6. The display device of claim 4, wherein the one surface is disposed in contact with or adjacent to the first bank.

7. The display device of claim 3, wherein the third bank has a hydrophilic property, or at least one region of the third bank has a hydrophobic property.

8. The display device of claim 3, further comprising:

a first electrode;

a light emitting layer formed on the first electrode; and

a second electrode formed on the light emitting layer,

wherein the light emitting layer has a multilayer thin film structure in which at least one thin film is stacked.

9. The display device of claim 8, wherein a height of a surface in an edge region of at least one of the at least one thin film is greater than a height of a surface in a central region, and

wherein the edge region is disposed within the hole.

10. The display device of claim 9, wherein an edge region of an uppermost stacked thin film among the at least one thin film is in contact with the second bank, and a top surface comprising the edge region is formed flat.

11. The display device of claim 1, further comprising an auxiliary electrode which is connected to a low potential driving voltage through a contact hole,

wherein the second bank and the third bank are formed to cover the top and entire side surface of the first bank in the vicinity of the contact hole.

12. A display device comprising:

a substrate where a plurality of pixels are defined;

a hydrophilic bank disposed on the substrate and defining a light emitting area of the plurality of pixels;

a first bank having at least a hydrophobic portion, disposed on and extended in parallel with the first hydrophilic bank and separating adjacent pixel columns from each other; and

a second bank having at least a hydrophobic portion, disposed on the hydrophilic bank and surrounding a part of the light emitting area.

13. A manufacturing method of the display device, the manufacturing method comprising:

forming a first bank which extends on a substrate in a row direction and in a column direction and defines light emitting areas of pixels;

forming a second bank which extends on the first bank in the column direction, and separates adjacent pixel columns, and a third bank which is disposed on both sides of the first bank; and

forming a light emitting layer by applying an organic light emitting material to each of the pixel columns.

14. The manufacturing method of claim 13, wherein the forming the second bank and the third bank comprises:

applying a solution for forming the second bank on the first bank; and

forming the second bank by patterning the solution through a photolithography process.

15. The manufacturing method of claim 14, wherein a portion of the solution for forming the second bank is separated to a side surface of the first bank, and the third bank is formed through the photolithography process.
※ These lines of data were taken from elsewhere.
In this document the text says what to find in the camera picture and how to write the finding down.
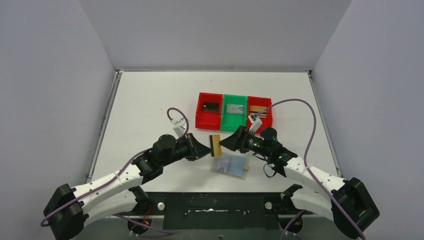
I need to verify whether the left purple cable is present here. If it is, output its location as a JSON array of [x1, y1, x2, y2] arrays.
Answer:
[[40, 107, 190, 239]]

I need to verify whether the purple cable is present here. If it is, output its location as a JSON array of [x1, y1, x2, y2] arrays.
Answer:
[[40, 107, 190, 239], [250, 98, 367, 240]]

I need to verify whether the black credit card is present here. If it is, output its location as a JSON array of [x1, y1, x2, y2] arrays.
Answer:
[[201, 102, 221, 113]]

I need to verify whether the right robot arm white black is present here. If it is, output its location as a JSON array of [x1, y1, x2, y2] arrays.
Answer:
[[219, 126, 380, 239]]

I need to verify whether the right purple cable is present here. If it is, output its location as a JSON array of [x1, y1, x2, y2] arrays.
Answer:
[[250, 98, 367, 240]]

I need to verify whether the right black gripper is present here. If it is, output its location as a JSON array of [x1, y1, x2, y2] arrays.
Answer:
[[220, 125, 272, 157]]

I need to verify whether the left red plastic bin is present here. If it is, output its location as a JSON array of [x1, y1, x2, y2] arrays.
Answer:
[[195, 92, 223, 131]]

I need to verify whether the red plastic bin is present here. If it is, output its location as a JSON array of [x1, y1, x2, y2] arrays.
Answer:
[[195, 92, 223, 131], [246, 96, 273, 135]]

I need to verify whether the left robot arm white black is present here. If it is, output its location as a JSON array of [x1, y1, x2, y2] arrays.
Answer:
[[40, 133, 211, 240]]

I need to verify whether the silver credit card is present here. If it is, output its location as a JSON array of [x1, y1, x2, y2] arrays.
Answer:
[[225, 103, 245, 115]]

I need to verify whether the green plastic bin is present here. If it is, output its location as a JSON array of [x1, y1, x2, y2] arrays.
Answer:
[[219, 94, 248, 132]]

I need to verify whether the right red plastic bin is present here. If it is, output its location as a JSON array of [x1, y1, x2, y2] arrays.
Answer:
[[246, 96, 273, 135]]

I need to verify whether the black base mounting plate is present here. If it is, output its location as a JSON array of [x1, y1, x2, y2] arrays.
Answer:
[[123, 192, 299, 230]]

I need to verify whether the gold credit card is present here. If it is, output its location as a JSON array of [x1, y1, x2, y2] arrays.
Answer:
[[249, 105, 268, 118]]

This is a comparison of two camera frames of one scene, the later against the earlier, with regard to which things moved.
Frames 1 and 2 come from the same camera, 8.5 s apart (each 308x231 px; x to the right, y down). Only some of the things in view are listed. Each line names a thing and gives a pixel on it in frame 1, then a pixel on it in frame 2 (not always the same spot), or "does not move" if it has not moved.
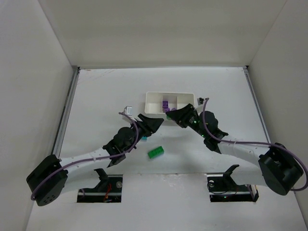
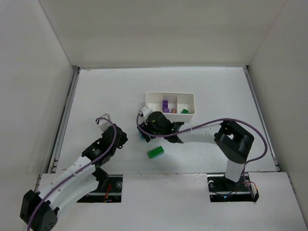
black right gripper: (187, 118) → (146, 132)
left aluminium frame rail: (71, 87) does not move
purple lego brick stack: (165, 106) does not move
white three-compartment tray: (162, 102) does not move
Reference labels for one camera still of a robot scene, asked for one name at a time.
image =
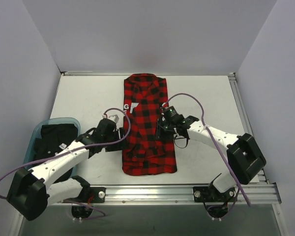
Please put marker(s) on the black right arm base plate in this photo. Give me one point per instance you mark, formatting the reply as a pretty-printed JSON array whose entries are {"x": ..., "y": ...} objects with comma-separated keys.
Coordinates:
[{"x": 208, "y": 194}]

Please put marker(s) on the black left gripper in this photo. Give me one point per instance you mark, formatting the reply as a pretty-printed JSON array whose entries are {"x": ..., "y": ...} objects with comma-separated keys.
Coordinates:
[{"x": 121, "y": 135}]

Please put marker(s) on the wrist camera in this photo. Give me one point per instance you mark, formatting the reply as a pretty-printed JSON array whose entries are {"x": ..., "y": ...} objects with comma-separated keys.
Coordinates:
[
  {"x": 114, "y": 118},
  {"x": 171, "y": 116}
]

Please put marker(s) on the black clothing in bin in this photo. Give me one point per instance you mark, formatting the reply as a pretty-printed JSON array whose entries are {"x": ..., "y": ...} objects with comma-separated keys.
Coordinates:
[{"x": 54, "y": 139}]

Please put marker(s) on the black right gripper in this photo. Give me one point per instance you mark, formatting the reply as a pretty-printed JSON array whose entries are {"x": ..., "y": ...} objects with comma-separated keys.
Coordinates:
[{"x": 160, "y": 127}]

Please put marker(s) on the teal plastic bin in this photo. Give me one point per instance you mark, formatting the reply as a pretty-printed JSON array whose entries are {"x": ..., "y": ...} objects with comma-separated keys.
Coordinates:
[{"x": 36, "y": 134}]

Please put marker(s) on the red black plaid shirt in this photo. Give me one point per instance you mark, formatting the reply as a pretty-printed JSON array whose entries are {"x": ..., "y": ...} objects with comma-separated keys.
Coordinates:
[{"x": 144, "y": 95}]

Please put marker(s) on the aluminium front rail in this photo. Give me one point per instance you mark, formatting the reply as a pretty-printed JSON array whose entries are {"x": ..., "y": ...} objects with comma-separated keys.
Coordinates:
[{"x": 260, "y": 193}]

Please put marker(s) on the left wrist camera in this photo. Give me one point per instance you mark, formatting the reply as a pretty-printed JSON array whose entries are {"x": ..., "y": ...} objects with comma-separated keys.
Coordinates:
[{"x": 114, "y": 118}]

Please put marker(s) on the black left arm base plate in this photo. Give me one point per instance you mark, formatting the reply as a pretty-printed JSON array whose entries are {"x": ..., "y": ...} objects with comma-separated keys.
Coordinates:
[{"x": 90, "y": 195}]

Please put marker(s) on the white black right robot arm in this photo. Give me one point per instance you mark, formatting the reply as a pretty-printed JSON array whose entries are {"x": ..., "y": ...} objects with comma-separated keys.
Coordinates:
[{"x": 240, "y": 153}]

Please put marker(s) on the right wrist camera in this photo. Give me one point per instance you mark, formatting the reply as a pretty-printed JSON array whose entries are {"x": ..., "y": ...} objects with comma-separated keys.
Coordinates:
[{"x": 171, "y": 116}]

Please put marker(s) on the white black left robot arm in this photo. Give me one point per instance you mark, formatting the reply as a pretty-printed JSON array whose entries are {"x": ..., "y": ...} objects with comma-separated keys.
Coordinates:
[{"x": 33, "y": 190}]

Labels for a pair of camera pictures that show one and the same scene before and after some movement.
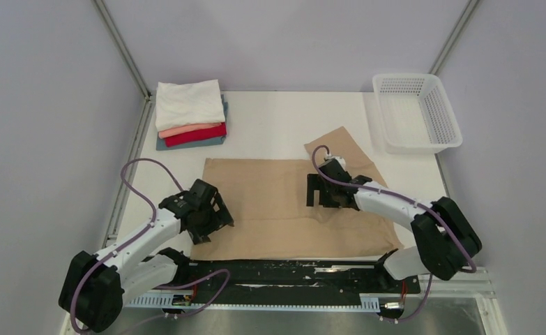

16. The manufacturing method of claim 15,

wherein the solution for forming the second bank is formed by mixing a hydrophobic material into a hydrophilic organic insulating material,

and wherein the hydrophobic material is arranged on a top surface of the second bank during the photolithography process.

17. The manufacturing method of claim 15, wherein the forming the first bank comprises:

patterning the side surface of the first bank in a reverse tapered shape and forming a hole which is not exposed upward, on the circumference of the reverse tapered side surface of the first bank, wherein the third bank is disposed within the hole.

18. The manufacturing method of claim 15, wherein the forming the second bank and the third bank comprises patterning an exposed one side of the third bank in a tapered shape or in a concave shape.

19. The manufacturing method of claim 15, wherein the forming the light emitting layer comprises stacking sequentially at least one thin film, and wherein a height of a surface in an edge region of at least one of the at least one thin film is greater than a height of a surface in a central region, and the edge region is disposed within the hole.

20. The manufacturing method of claim 19, wherein an edge region of an uppermost stacked thin film among the at least one thin film is in contact with the second bank, and a top surface comprising the edge region is formed flat.